▶ [Try it] The pictures in the listing below are to be skipped, while the lines between the line holding "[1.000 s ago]" and the line holding "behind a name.", inclusive, are to be output exactly.

▶ [Supplied material]
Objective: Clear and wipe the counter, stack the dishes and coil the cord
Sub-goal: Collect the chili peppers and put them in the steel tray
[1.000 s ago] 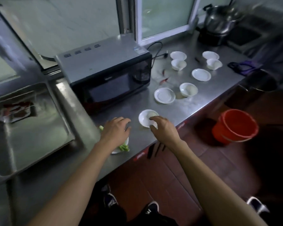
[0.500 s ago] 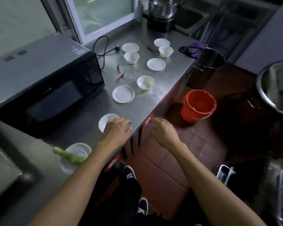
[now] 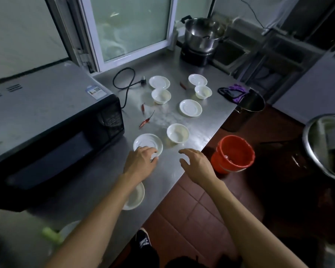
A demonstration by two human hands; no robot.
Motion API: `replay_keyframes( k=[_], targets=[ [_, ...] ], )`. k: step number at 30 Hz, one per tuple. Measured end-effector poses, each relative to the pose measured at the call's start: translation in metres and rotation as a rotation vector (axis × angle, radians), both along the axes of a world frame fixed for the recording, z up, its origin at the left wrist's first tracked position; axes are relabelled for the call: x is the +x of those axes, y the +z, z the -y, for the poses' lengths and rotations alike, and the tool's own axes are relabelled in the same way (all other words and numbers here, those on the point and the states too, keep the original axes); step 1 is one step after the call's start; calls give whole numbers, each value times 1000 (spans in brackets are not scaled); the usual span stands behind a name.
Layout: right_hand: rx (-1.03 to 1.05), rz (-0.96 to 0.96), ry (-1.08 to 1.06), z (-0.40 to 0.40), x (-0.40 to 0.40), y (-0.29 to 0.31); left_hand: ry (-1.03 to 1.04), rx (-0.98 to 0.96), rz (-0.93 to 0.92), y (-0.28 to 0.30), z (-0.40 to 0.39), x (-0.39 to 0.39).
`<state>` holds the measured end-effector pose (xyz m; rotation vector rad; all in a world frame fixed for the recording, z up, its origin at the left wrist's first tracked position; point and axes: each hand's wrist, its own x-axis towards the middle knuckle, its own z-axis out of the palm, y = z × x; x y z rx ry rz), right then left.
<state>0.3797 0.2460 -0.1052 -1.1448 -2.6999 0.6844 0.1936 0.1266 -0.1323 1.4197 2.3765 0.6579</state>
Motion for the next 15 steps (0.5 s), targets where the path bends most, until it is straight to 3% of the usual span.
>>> replay_keyframes(
  k=[15],
  targets=[
    [-45,-24,240,-101,-127,-22,233,-3,64,-23,-61,-77]
  ],
)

▶ [Written response]
[1.000 s ago] 
[0.500 s ago] 
[now] 
A demonstration by two human hands; no robot.
Motion API: `replay_keyframes( k=[_], targets=[ [_, ...] ], )`. k: step number at 30 Hz, one per tuple. Measured end-effector poses, each relative to the pose measured at the call's start: translation in metres and rotation as a rotation vector (axis × angle, radians), both along the axes of a world frame fixed for the recording, z up, its origin at the left wrist's first tracked position; axes are relabelled for the call: x is the +x of those axes, y the +z, z the -y, for the poses' lengths and rotations alike, and the tool's own axes are relabelled in the same way (all other words and numbers here, those on the point and the states too, keep the original axes); step 1 is one step after the call's start; calls give whole numbers, each value times 1000 (spans in brackets are not scaled); the usual span stands behind a name.

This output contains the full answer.